Li Xiang-cheng, Yao Ai-hua, Cheng Feng, Zhang Chuan-yong, Li Guo-qiang, Lu Sen, Wang Ke, Qian Xiao-feng, Pu Li-yong, Wang Ping, Xu Yong-hua, Wang Xue-hao
Nanjing Medical University, Nanjing 210029, China.
Zhonghua Wai Ke Za Zhi. 2009 Nov 1;47(21):1616-9.
To evaluate the perioperative clinical outcome and predictive factors for perioperative complication morbidity and mortality.
From August 2003 to August 2008, the data of 338 cases of hepatectomy performed in the liver transplant center of the First Affiliated Hospital of Nanjing Medical University was collected in a prospective manner. The patients' perioperative clinical risk factors and results were analyzed.

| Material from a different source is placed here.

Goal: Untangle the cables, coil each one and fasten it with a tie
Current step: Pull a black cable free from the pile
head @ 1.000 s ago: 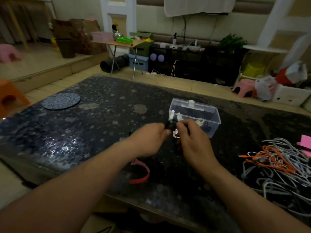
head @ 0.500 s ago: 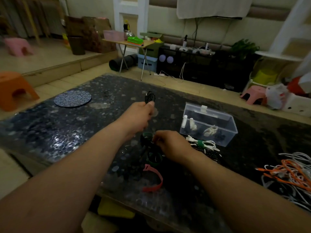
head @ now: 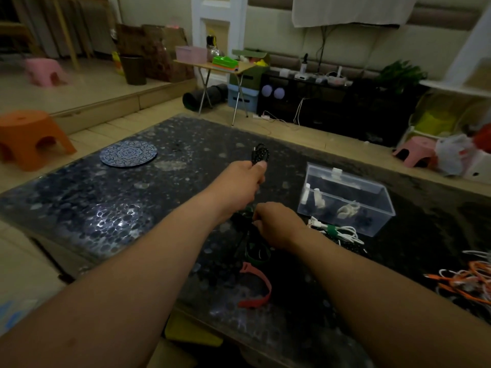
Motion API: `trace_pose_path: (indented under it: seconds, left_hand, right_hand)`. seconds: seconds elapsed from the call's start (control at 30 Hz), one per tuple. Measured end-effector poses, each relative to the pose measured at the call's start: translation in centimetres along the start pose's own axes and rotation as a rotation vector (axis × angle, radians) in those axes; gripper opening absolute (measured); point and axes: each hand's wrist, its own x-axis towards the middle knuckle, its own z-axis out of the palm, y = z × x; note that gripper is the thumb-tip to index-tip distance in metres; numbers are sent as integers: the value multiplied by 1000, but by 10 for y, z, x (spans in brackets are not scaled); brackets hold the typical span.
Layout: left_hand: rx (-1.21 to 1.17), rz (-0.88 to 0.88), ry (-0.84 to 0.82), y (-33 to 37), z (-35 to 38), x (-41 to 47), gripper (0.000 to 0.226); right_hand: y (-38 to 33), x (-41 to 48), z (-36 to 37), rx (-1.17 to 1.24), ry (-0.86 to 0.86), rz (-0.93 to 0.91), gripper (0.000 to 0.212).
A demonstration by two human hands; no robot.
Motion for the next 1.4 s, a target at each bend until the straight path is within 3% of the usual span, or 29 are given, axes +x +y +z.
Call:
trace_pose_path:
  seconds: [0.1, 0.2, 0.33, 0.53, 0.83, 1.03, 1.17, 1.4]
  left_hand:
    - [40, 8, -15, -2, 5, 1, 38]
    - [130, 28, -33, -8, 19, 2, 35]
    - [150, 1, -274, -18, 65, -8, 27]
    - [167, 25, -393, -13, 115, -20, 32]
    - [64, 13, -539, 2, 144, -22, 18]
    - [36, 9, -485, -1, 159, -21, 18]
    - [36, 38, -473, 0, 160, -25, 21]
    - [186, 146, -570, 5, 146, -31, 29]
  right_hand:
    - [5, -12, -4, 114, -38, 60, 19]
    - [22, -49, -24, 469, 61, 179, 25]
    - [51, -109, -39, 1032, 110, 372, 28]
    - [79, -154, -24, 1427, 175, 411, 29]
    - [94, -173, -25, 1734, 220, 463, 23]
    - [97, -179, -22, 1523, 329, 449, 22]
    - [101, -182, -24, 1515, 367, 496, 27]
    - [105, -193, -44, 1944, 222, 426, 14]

In the 338 hepatectomy cases, 255 patients (75.4%) underwent precise anatomical hepatectomy. The overall perioperative complication morbidity was 18.1%, while the perioperative mortality was 0.6%. In a total of 211 (62.4%) cases, the operation was carried out without blood transfusion. Univariate analysis revealed that cirrhotic liver, thrombocytopenia, blood loss in operation > 1000 ml, blood transfusion in operation and several other factors were closely related with the incidence rate of complication. Multivariate logistic regression analysis indicated that thrombocytopenia and perioperative blood transfusion were important independently predictive factors for the occurrence of perioperative complications in hepatectomy.
Precise hepatectomy enables patients to obtain better clinical outcome with low complication morbidity and perioperative mortality. Reducing hemorrhage is an important factor that lead to good clinical results.
评估围手术期临床结局以及围手术期并发症发病率和死亡率的预测因素。
前瞻性收集2003年8月至2008年8月在南京医科大学第一附属医院肝脏移植中心进行的338例肝切除术患者的数据。分析患者围手术期临床危险因素及结果。
在338例肝切除病例中,255例(75.4%)接受了精准解剖性肝切除术。围手术期总体并发症发病率为18.1%,围手术期死亡率为0.6%。共有211例(62.4%)手术未输血。单因素分析显示,肝硬化肝脏、血小板减少、术中失血>1000ml、术中输血等因素与并发症发生率密切相关。多因素logistic回归分析表明,血小板减少和围手术期输血是肝切除术中围手术期并发症发生的重要独立预测因素。
精准肝切除术能使患者获得更好的临床结局,并发症发病率和围手术期死亡率低。减少出血是取得良好临床效果的重要因素。